According to the Leicester Mercury, a GP surgery in Leicester has been classed as unsafe by the Care Quality Commission inspectors, who visited the surgery in March 2019.
The Care Quality Commission (CQC) is an organisation that ensures health and social care services are safe, effective, and compassionate, provide high-quality care and encourage improvements of services.
The CQC found that although the services provided by the GP surgery were effective, caring and responsible, it failed to provide ‘safe’ services.
The failures found included one of the GP’s not having completed all of the required training courses; the risk register of specific patients not being updated fully; not having a backup device to provide information on fridge temperatures to keep vaccines safe and effective and no risk assessment for emergency medicines not stocked by the practice.
The CQC report states that “there was insufficient oversight of staff training as some staff had not received required training such as basic life support, safeguarding children and fire safety and the provider was unaware.”
It was also found that the surgery was not currently meeting legal requirements for a number of regulated services such as family planning services, maternity and midwifery services and treatment of disease, disorder or injury.

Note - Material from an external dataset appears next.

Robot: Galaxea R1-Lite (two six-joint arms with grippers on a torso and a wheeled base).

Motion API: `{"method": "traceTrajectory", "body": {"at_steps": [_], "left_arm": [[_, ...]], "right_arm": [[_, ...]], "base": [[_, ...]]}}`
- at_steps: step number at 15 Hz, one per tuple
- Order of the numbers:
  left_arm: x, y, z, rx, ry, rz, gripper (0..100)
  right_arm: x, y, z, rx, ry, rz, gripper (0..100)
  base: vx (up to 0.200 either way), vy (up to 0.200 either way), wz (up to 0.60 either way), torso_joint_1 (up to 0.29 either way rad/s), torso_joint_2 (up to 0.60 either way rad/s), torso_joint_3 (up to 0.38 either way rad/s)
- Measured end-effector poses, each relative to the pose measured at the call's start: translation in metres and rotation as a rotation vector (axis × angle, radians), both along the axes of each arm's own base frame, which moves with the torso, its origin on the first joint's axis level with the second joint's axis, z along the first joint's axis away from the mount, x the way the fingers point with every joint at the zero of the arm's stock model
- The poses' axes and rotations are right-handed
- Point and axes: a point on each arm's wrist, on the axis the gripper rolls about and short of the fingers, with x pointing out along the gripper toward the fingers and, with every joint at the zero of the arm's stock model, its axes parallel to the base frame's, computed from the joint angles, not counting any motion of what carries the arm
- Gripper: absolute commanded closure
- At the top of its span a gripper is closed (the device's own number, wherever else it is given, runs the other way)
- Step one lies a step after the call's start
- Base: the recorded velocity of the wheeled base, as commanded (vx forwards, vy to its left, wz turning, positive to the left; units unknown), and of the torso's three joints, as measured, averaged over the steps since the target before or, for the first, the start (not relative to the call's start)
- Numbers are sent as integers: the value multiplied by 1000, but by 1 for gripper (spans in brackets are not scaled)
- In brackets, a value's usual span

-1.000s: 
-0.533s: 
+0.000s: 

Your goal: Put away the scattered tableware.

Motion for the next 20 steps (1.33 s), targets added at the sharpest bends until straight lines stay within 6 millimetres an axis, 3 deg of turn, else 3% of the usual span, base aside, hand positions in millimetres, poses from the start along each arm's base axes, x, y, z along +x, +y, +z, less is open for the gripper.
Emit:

The CQC stated that “there was a lack of systems and processes established and operated effectively to ensure compliance with requirements to demonstrate good governance… in particular in relation to management of emergency medicines, prescription security, staff training, cold chain security and legionella.”
Moosa-Duke Solicitors are specialists in clinical negligence law. If you believe that you or a family member have received unsafe services from a GP or been a victim of negligence, due to private or NHS treatment, please do not hesitate to contact us on 0116 254 7456 to discuss your concerns.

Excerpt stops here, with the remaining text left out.